フェリスは封印状態を確認し、レジストリエへ入力する。


「封緘良好。刻印も良好。押したのは?」


セリアの指先がわずかに震える。


「……私ではありません。ポーションの副作用により困難。書記係、ノアト・アルシエルが境界線外で実施。私は監督」


「了解。規律違反ではありませんね」


「報告。発見場所、貴族街外れの旧検品屋敷。形状、口元覆い型。現場は感知光線、扉落下機構が作動。回避のためポーションを使用。封緘、封蝋、帰還」


フェリスが即座に挟む。


「負傷は?」


「なし」


「よろしい。――アプレイザへ」


鑑定課アプレイザの受領担当が一歩出て、封緘袋を受け取る。封蝋印を照合し、受領番号を打つ。

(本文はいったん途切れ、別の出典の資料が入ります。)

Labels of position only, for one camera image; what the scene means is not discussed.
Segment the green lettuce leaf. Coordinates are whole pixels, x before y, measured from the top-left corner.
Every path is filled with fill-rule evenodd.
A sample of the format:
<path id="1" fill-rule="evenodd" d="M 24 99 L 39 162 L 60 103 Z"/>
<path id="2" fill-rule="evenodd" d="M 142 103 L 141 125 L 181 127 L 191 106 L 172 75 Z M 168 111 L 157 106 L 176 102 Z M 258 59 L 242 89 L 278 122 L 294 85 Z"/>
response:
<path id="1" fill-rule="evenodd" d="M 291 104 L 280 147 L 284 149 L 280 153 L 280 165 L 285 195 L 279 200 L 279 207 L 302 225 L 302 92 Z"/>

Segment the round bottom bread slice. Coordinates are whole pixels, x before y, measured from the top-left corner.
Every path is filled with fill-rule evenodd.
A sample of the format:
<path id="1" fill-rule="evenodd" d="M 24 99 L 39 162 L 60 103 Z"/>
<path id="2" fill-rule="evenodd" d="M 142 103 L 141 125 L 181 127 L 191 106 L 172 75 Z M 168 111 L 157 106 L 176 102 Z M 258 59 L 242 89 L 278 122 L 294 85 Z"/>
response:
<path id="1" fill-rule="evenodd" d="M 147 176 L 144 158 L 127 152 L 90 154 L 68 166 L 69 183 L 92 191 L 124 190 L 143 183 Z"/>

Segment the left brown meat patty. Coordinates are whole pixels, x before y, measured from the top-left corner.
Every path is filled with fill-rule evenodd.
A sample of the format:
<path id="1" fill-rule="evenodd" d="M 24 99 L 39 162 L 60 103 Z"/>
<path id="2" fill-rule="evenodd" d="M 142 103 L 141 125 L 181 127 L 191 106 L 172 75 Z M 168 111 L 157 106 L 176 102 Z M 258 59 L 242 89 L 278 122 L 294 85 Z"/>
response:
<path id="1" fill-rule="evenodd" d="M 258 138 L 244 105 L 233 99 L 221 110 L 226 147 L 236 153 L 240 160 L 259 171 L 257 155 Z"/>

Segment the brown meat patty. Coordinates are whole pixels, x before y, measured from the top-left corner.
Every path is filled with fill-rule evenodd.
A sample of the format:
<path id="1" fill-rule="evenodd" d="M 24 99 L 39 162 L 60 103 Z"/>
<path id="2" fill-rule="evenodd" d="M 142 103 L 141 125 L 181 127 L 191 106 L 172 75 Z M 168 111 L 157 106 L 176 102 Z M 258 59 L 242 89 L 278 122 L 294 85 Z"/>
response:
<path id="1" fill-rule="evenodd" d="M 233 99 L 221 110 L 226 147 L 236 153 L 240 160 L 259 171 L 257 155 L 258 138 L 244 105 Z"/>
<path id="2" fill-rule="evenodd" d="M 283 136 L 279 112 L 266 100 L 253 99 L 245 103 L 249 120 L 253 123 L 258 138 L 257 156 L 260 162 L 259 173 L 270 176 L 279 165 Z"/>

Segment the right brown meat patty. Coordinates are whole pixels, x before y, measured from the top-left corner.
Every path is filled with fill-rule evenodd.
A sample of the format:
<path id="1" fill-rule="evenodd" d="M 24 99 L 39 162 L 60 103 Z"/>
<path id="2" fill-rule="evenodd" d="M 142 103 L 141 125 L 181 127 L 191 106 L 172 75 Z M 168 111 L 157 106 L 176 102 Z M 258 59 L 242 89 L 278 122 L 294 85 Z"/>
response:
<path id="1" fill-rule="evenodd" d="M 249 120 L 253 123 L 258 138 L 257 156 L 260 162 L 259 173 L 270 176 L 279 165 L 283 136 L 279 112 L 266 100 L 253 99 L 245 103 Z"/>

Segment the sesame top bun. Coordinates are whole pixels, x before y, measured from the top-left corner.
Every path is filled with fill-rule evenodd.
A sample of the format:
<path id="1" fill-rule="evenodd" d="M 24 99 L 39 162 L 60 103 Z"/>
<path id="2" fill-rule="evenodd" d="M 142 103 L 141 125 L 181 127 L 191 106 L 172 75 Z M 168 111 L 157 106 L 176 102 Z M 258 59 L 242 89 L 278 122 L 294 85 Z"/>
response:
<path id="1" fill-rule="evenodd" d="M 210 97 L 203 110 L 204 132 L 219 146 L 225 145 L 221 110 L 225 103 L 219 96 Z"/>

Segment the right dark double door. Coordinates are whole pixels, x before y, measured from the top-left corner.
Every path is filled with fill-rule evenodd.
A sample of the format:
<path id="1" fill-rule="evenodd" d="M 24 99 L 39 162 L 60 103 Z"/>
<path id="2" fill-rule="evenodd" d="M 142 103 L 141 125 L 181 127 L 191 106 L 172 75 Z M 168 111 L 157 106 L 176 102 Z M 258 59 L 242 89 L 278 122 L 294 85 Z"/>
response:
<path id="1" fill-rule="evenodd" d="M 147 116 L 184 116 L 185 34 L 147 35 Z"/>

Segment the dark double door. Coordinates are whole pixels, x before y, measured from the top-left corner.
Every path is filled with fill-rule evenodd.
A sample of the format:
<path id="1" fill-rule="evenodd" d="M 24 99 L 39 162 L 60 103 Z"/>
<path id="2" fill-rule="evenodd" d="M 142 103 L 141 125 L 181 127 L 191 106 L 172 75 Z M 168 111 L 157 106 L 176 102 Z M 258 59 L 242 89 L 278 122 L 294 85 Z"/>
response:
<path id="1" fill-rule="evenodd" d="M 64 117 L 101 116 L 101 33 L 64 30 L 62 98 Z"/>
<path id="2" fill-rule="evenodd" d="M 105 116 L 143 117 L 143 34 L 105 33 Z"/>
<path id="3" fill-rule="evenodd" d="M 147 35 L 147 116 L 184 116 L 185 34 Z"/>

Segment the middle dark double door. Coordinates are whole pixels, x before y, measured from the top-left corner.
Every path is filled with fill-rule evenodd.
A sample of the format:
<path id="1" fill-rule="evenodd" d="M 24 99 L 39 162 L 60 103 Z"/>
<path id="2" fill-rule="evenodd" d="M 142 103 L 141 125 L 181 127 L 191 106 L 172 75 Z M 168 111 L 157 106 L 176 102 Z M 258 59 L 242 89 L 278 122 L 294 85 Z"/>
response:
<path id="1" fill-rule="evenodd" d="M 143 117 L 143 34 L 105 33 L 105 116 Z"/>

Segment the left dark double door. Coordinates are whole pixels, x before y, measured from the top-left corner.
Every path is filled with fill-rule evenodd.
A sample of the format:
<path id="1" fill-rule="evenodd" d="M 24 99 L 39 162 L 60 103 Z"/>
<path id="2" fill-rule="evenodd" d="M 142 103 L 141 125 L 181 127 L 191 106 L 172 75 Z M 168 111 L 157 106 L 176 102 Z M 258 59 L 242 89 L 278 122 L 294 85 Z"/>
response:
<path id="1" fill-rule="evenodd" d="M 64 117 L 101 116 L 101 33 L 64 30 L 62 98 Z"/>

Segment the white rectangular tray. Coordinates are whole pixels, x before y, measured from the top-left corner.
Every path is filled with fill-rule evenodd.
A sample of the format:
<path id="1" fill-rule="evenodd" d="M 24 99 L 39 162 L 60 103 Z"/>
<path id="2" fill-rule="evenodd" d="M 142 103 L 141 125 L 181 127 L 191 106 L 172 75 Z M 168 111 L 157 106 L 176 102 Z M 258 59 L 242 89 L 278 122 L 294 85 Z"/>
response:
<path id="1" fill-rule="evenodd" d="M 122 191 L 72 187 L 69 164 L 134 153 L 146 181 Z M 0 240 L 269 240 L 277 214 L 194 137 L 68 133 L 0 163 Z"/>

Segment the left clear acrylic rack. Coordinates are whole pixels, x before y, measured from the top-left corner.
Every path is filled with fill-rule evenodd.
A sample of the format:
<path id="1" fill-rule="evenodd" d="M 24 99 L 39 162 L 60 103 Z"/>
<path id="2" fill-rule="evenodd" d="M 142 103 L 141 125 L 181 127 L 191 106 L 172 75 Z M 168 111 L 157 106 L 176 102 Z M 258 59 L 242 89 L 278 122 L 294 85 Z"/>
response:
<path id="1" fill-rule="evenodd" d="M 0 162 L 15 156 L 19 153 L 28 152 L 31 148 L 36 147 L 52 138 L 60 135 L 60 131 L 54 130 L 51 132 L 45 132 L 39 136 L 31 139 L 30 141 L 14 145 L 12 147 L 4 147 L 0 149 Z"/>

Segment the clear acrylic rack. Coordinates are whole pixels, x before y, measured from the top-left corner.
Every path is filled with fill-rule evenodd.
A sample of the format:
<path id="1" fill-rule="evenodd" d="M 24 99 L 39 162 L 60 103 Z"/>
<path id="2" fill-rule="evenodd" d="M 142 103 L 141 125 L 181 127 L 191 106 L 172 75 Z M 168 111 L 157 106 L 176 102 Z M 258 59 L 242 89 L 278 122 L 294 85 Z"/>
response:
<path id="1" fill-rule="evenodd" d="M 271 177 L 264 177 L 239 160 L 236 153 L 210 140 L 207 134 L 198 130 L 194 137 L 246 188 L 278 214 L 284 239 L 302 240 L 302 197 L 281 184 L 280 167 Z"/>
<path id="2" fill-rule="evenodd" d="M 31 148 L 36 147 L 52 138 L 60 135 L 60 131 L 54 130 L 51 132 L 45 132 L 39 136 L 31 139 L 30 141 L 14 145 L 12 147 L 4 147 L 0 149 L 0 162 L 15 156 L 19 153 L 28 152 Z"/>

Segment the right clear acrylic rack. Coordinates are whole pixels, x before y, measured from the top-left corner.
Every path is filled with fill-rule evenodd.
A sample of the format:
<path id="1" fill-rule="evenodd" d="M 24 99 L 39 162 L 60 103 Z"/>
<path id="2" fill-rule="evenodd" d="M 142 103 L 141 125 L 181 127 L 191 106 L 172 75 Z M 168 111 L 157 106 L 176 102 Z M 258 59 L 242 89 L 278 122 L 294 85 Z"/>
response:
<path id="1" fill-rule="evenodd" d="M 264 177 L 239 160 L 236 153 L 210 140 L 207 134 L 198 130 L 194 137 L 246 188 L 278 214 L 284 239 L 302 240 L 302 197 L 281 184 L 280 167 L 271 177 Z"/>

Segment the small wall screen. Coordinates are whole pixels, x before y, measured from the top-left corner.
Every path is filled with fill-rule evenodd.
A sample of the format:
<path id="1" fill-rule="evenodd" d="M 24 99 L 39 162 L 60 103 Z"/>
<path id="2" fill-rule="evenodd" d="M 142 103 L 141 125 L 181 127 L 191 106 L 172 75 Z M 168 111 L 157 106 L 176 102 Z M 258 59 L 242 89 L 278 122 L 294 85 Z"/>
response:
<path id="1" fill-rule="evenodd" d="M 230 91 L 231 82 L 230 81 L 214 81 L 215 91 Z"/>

「受領。一次鑑定は本日中。結果はレジストリエへ反映します」


箱の蓋が閉まる音が、やけに重い。

フェリスがレジストリエを操作し、セリアの依頼欄を“完了”へ切り替える。


表示面に、小さく完了が灯った。


「依頼完了。加点。理由は“未装着の徹底”“封緘と封蝋”“連絡係の配置”。以上」


事務的な評価が、きちんと胸に残る形で落ちる。


そこで青年――レイン・フレイザーが、ほんの少しだけ声を落とした。

周囲の音に紛れるくらいの小声。


「……セリア。無事でよかった。手が、まだ震えてるが」


セリアが固まる。


「……っ」


指がメモホルダーを叩き、リボンに触れる。

立て直そうとして、立て直しきれない。


「だ、大丈夫です。えっと……確認、一点。震えは、時間で収束……します」


語尾だけ柔らかい。


ノアトは肩を震わせ、スミレは前髪の陰で小さく笑った。


フェリスは眼鏡のブリッジを押し上げる。


「私語は外で。次の方どうぞ」


レインは何も言わず、ただ一度だけ頷いた。

それが“休め”の合図に見えた。



夕方。

宿酒場《かがり火亭》


一階の酒場では笑い声が飛び、厨房からは香ばしい匂いが流れてくる。

奥の卓に、紺の監査コートが五着。

白縁の腕章が揃っている。現場調査班だ。


レインが椅子に腰掛け、短く言う。


「今日はここまで。解散でいい」


その言葉で“締まる”はずなのに、席が若いせいで、すぐに賑やかが戻ってくる。


「いやー、扉落ちるの反則だろ!」

小柄な少年が身を乗り出す。淡い茶の短髪、指先が落ち着かない。

フィン・カストナー――《封解ふうかい》。


「言ったじゃん、裏あるって」

隣で眼鏡の少女が小さくため息をつく。声は低くないのに、刺さる。

サラ・クレイグ――《整文せいぶん》。


「“裏ある”はいいんだけど、言うタイミングが遅いの。あと報告は時系列で」

「はいはい、サラ先生」

「先生ではありません」


その横で、蜂蜜色の髪の少女が小さな湯気の立つカップを差し出す。

ミナ・ルシェル――《柔灯じゅうとう》。


「……手、冷たい。温かいの、飲んで」


セリアは黒いリボンを指でいじりながら、ぷいと顔を背けている。

その横顔はいつもより静かだ。

――レインの一言が、まだ胸に残っているのが見て取れた。


サラが淡々と刺す。


「セリア先輩、顔が赤いです。熱ですか?」


「ち、違います。確認、一点。これは――酒場の熱」


「それは感想です」


フィンが吹き出す。


「いいじゃん、感想! 士気! 士気上がるやつ!」


「格好よさは士気に直結」

セリアが真顔で言い返す。

そして、ほんの少しだけ語尾が柔らかいことに気づいて、自分で慌ててメモホルダーを叩いた。


レインはそれを見て、何も言わずに目を伏せた。

言葉にせず、許している顔だ。


賑やかな卓の向こうで、女将ミレーヌが笑い声を飛ばす。

その声に、かがり火亭の空気が一段と温まった。


今日の仕事は終わった。

封緘された黒い布は、アプレイザの箱の中。

孤立という言葉だけが少しだけ残るが――今は、ここに灯りがある。

そして、白縁の腕章をつけた若い調査班は、明日もまた現場へ行く。